We cannot be at 100% performance—although personally I think it will be possible in the very near future. In any case, the levels of performance we have achieved today are exceptional. 

Is that why you speak of a “paradigm shift” in early cancer diagnosis?

Fredrik Brag: Yes, and it’s all thanks to AI, it’s a real revolution! I have never been so optimistic about the evolution of cancer treatments, but this can also be true for many other diseases, driven by technology and artificial intelligence. 
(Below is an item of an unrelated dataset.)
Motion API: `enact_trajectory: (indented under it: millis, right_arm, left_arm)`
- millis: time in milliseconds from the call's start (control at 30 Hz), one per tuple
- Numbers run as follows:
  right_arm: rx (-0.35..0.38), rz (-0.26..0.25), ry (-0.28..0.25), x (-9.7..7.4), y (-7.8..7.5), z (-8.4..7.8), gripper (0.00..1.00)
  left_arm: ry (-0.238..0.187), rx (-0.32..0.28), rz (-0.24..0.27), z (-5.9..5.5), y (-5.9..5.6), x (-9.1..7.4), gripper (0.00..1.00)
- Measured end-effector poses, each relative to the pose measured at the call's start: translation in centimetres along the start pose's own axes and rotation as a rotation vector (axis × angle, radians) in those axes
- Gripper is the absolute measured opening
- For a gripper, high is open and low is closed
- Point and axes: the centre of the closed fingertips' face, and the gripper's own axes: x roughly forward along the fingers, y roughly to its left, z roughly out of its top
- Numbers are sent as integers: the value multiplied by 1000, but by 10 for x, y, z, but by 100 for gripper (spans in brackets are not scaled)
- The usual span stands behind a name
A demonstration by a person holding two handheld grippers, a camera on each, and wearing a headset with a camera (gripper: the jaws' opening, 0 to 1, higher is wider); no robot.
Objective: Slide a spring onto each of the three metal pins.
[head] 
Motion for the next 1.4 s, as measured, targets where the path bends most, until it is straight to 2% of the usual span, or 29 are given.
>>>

It is important to understand that this is the first time that we are able to get cellular information from traditional CT images that is not visible in the image. In our study, we got exactly the ground truth with our system and we were able to correlate our information with what actually happened to these patients. So with our system, we could have told a patient 20 years ago, when they came in for their first scan, whether they were going to get cancer or not.

This is absolutely huge because it means that all of a sudden we are able to set up a very large-scale screening plan, available to everyone, via a simple non-invasive scan and without surgery, to diagnose potential cancer in a preventive way. This is the revolution.